Речь идет о картине заданной культурой. Жизненный опыт и здравый смысл говорили о другом. Однако в синкрезисе архаического сознания опыт реальной жизни опосредовался традиционными мифологемами. Личный опыт осознается как необязательное, частное наблюдение, в то время как формы всеобщего даны в моделях культуры. Наш по понятию "хороший" человек обретает в традиционном сознании соответствующую нормативность. За концепцией должного встает манихейское извращение человеческой природы. Должное: единственно возможная система норм, которая вытекает из расслаивания реальности.
Надо сказать, что для традиционного сознания непреодолимым испытанием стало крушение советского эксперимента. Хилиастический порыв покоился на убеждении, что стоит извести оборотней и дать возможность "нашему" человеку себя проявить, т. е. отдаться наконец жизни в соответствии с должным, и мир преобразится. Выяснилось, что традиционный русский человек заблуждался относительно своей природы и природы человека вообще. Он исходил из того, что в условиях, когда должное воссияет во Славе, все будут делать не то, что выгодно или хочется, а то, что должно.
Оказалось - это не так. Жизнь фундаментально уклонялась от идеала. Человек не хотел жить как должно. Он избаловался, обнаружил преступный эгоизм, себялюбие, лукавство, недопустимое предпочтение собственных интересов целям и интересам целого. Одним словом, явил себя закоренелым человеком. Гибель СССР стала затянувшимся и потому смягченным анестезией усталости крахом титанического богоборческого (и в то же время, богостроительского) проекта на который поднялся 160-ти миллионный народ.

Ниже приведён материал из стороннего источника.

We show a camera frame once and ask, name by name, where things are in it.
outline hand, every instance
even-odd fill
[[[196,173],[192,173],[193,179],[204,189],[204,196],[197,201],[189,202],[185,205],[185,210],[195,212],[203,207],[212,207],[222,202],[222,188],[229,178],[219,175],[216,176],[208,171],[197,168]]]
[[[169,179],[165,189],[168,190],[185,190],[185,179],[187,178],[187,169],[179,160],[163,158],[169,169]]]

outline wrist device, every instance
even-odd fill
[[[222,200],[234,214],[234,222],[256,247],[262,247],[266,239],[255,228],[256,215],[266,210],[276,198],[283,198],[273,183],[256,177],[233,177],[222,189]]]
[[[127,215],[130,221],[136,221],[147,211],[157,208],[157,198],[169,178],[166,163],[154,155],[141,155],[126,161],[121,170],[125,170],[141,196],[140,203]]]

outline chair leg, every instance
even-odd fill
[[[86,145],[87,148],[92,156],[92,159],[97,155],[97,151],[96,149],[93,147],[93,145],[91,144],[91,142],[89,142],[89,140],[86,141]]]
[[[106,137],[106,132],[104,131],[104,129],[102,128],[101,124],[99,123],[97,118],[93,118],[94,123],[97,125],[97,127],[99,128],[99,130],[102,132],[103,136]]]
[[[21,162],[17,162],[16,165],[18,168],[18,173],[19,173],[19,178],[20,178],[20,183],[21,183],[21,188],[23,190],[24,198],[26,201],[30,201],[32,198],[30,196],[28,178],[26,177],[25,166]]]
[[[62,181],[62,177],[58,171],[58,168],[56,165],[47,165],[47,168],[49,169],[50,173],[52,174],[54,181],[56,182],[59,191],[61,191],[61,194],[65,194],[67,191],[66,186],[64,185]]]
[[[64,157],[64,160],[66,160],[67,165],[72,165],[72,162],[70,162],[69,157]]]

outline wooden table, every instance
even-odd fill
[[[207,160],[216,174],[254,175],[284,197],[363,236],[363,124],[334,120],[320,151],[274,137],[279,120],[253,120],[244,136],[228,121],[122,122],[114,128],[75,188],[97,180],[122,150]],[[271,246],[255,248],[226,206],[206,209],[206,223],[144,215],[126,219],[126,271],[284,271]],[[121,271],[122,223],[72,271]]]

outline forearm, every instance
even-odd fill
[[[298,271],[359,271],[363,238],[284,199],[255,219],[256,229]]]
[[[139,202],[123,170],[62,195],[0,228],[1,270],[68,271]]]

Суть его состояла в том, что бы наконец, воплотить должное во всей его силе и полноте. Во имя этой идеи народ пошел на необозримые жертвы и огромные лишения. И в том, что он подвигнул себя на такое - свидетельство безусловной, пророческой веры в истинность и непреложность должного. А эта непреложность покоилась на убеждении что "наш" человек родственен должному, что должное составляет подлинную природу человека, которая всего лишь замутнена привходящими обстоятельствами.
Подчеркнем, перед нами - ключевое положение, которое лежит в основании философии должного. Вот как оно звучит в устах современного автора. Выделяя "характерные черты русской цивилизации" В. Задерей указывает "добротолюбие, как понимание того, что человек по своей природе добр, а зло в мире - отклонение от нормы. Русская история - это борьба добра и зла, борьба вечных добрых начал человеческой души с бесовским соблазном сил зла"97.